_Prompt:_
Return, word for word, the lines of the listing below from the one with "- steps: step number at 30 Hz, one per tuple" through the one with "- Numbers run", and no other lines.

_Extracted records:_
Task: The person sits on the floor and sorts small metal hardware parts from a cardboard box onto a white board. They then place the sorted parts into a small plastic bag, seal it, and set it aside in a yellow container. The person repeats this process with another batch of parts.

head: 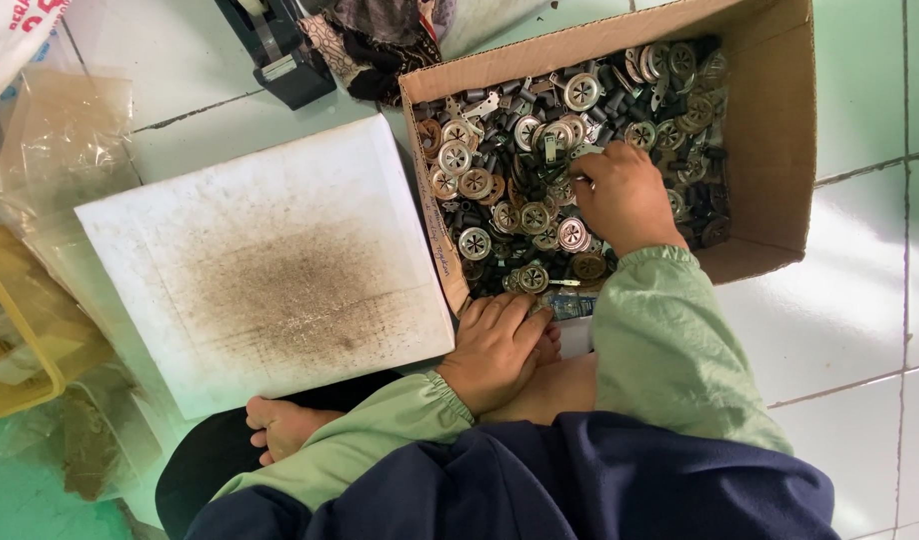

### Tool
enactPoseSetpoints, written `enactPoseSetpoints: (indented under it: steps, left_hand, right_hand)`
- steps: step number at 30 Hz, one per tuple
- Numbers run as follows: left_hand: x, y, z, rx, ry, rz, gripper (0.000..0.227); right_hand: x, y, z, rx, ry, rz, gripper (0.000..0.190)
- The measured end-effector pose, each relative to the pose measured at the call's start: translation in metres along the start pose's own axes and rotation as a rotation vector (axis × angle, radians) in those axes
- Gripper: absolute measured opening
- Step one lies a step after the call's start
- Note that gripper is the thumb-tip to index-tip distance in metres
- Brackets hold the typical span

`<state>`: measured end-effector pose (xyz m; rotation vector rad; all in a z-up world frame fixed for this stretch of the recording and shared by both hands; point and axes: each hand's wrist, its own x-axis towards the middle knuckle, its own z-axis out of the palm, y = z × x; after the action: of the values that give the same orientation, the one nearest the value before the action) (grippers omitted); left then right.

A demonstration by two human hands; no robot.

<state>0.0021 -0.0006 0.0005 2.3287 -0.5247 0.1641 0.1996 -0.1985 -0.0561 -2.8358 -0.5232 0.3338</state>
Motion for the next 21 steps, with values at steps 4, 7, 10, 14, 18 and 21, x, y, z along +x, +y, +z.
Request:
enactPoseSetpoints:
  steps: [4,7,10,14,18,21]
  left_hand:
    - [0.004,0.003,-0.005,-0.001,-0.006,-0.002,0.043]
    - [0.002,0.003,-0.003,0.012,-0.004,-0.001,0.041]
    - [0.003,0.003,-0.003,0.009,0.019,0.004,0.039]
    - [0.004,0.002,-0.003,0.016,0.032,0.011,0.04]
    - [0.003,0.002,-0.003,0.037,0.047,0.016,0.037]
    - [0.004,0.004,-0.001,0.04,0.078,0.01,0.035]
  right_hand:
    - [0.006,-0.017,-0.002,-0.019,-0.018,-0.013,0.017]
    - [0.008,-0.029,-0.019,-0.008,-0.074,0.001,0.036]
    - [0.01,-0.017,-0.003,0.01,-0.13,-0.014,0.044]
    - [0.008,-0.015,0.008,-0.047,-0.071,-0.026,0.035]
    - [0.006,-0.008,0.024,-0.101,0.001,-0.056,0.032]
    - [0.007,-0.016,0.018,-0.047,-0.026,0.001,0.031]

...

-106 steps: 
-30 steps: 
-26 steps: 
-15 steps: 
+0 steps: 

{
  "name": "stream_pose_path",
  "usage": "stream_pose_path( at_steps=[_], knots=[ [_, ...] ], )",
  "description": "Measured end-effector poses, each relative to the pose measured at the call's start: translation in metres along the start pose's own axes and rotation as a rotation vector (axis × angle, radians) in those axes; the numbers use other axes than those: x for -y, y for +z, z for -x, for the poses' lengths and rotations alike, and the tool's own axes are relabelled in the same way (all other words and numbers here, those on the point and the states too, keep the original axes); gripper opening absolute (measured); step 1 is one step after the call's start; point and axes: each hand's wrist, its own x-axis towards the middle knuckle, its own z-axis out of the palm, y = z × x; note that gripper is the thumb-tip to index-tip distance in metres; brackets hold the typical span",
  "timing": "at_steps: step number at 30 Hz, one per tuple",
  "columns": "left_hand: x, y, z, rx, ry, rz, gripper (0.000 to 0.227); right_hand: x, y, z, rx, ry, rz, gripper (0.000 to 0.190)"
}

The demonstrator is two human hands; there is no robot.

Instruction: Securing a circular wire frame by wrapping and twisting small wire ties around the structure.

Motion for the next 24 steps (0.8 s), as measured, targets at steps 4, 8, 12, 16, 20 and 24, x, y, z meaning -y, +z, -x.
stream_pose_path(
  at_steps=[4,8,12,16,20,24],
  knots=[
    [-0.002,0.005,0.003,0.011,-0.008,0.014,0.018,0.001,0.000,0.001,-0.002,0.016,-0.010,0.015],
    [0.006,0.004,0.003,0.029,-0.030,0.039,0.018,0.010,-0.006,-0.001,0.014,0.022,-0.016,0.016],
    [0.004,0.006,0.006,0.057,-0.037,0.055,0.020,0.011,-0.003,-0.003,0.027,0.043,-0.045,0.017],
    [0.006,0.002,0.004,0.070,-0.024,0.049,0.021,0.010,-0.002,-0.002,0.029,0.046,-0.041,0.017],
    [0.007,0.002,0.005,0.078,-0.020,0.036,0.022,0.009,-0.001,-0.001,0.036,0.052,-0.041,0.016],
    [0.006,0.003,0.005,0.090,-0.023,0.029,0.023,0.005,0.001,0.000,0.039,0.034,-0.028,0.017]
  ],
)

_Task output:_
- steps: step number at 30 Hz, one per tuple
- Numbers run as follows: left_hand: x, y, z, rx, ry, rz, gripper (0.000..0.227); right_hand: x, y, z, rx, ry, rz, gripper (0.000..0.190)

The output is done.